[Federal Register Volume 78, Number 51 (Friday, March 15, 2013)]
[Pages 16472-16474]
From the Federal Register Online via the Government Publishing Office [www.gpo.gov]
[FR Doc No: 2013-06046]



United States Patent and Trademark Office

Deposit of Biological Materials

ACTION: Proposed collection; comment request.


SUMMARY: The United States Patent and Trademark Office (USPTO), as part 
of its continuing effort to reduce paperwork and respondent burden, 
invites the general public and other Federal agencies to take this 
opportunity to comment on the continuing information collection, as 
required by the Paperwork Reduction Act of 1995, Public Law 104-13 (44 
U.S.C. 3506(c)(2)(A)).

DATES: Written comments must be submitted on or before May 14, 2013.

ADDRESSES: You may submit comments by any of the following methods:
     Email: [email protected]. Include ``0651-
0022 comment'' in the subject line of the message.
     Mail: Susan K. Fawcett, Records Officer, Office of the 
Chief Information Officer, United States Patent and Trademark Office, 
P.O. Box 1450, Alexandria, VA 22313-1450.
     Federal Rulemaking Portal: http://www.regulations.gov.

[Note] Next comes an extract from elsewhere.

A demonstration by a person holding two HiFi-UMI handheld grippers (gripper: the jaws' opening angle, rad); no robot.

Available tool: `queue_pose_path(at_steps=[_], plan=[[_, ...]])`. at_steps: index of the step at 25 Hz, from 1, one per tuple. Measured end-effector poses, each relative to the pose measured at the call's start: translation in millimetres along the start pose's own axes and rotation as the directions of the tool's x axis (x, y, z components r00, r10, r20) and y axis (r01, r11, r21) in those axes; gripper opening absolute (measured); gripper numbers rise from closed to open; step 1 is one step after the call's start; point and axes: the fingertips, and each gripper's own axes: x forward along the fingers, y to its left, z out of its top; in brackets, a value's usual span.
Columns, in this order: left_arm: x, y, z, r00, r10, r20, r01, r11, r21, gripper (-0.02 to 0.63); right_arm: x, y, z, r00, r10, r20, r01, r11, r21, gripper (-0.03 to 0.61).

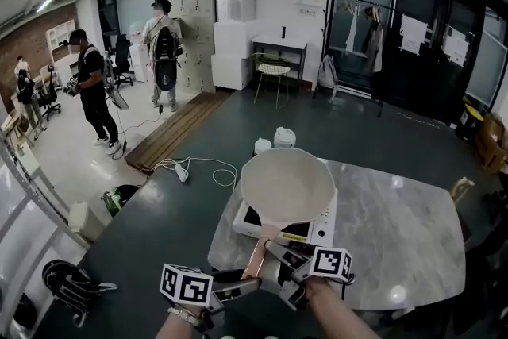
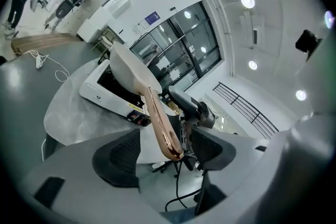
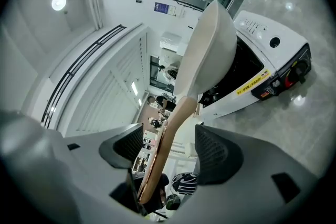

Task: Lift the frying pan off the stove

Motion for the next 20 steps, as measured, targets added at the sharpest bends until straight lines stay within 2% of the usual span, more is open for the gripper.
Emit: queue_pose_path(at_steps=[1,4,8,13,17,20], plan=[[1.0,-0.2,0.9,1.000,-0.010,0.004,0.011,1.000,-0.019,0.308,1.9,-1.0,1.4,1.000,-0.002,0.002,0.002,1.000,0.005,0.308],[2.8,0.0,1.8,0.999,-0.040,0.011,0.040,0.998,-0.049,0.170,7.7,-5.8,5.0,1.000,-0.013,0.002,0.013,1.000,0.014,0.308],[1.7,1.2,-4.6,0.997,-0.072,-0.022,0.070,0.996,-0.054,0.162,20.1,-11.7,4.9,1.000,-0.016,-0.012,0.016,1.000,0.025,0.308],[1.4,-2.5,-3.1,0.994,-0.110,-0.002,0.109,0.989,-0.102,0.149,34.3,-17.3,9.6,0.999,-0.021,-0.037,0.022,0.999,0.047,0.308],[-1.1,-1.2,-6.3,0.992,-0.125,0.021,0.127,0.982,-0.138,0.140,48.6,-18.6,6.3,0.997,0.009,-0.075,-0.004,0.998,0.065,0.308],[-3.0,-4.1,-6.9,0.991,-0.130,0.024,0.132,0.982,-0.136,0.138,58.8,-15.9,-0.9,0.992,0.035,-0.123,-0.028,0.998,0.058,0.305]])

FOR FURTHER INFORMATION CONTACT: Requests for additional information 
should be directed to Raul Tamayo, Legal Advisor, Office of Patent 
Legal Administration, United States Patent and Trademark Office, P.O. 
Box 1450, Alexandria, VA 22313-1450; by telephone at 571-272-7728; or 
by email to [email protected] with ``Paperwork'' in the subject 
line. Additional information about this collection is also available at 
http://www.reginfo.gov under ``Information Collection Review.''


I. Abstract

    The deposit of biological materials as part of a patent application 
is required by 35 U.S.C. 2(b)(2) and outlined in 37 CFR 1.801-1.809. 
Every patent must contain a description of the invention sufficient to 
enable a person (knowledgeable in the relevant science), to make and 
use the invention as specified by 35 U.S.C. 112. The term ``biological 
material'' is defined by 37 CFR 1.801 as including material that is 
capable of self-replication, either directly or indirectly. When the 
invention involves a biological material, sometimes words and figures 
are not sufficient to satisfy the statutory requirement for 
patentability under 35

[[Page 16473]]

U.S.C. 112. In such cases, the required biological material must either 
be: (1) Known and readily available (neither condition alone is 
sufficient) or, (2) deposited in a suitable depository that has been 
recognized as an International Depositary Authority (IDA) established 
under the Budapest Treaty, or a depository recognized by the USPTO to 
meet the requirements of 35 U.S.C. 112.
    In cases where a deposit is necessary, it must be made under 
conditions that assure access to those entitled thereto under 37 CFR 
1.14 and 35 U.S.C. 122 and upon issuance as a patent that all 
restriction to public access is permanently removed.
    In order to meet and satisfy requirements for international 
patenting, all countries signing the Budapest Treaty must recognize the 
deposit of biological material with any International Depositary 
Authority (IDA).

II. Method of Collection

    By mail, hand delivery, or electronically to the USPTO.

III. Data

    OMB Number: 0651-0022.
    Form Number(s): None.
    Type of Review: Revision of a currently approved collection.
    Affected Public: Businesses or other for-profits; and not-for-
profit institutions.
    Estimated Number of Respondents: 2,001 responses per year. The 
USPTO estimates that approximately 5% of these responses will be from 
small entities.
    Estimated Time per Response: The USPTO estimates that it will take 
the public 1 hour to gather the necessary information, prepare the 
appropriate form or documents, and submit the information to the USPTO 
for a deposit of biological materials. The USPTO estimates that it will 
take the average depository seeking approval to store biological 
materials approximately 5 hours to collect and submit the necessary 
approval information.
    Estimated Total Annual Respondent Burden Hours: 2,005 hours.
    Estimated Total Annual Respondent Cost Burden: $61,855 per year to 
submit the information to the USPTO. Using the professional hourly rate 
of $30 for a senior administrative assistant, the USPTO estimates 
$60,000 per year for salary costs associated with collecting and 
submitting the necessary deposit information to the USPTO. The USPTO 
expects that the information in this collection associated with the 
average depository seeking approval to store biological material will 
be prepared by attorneys at an estimated rate of $371 per hour, for a 
total of $1,855. Therefore, the USPTO estimates that the respondent 
cost burden for this collection will be approximately $61,855 per year.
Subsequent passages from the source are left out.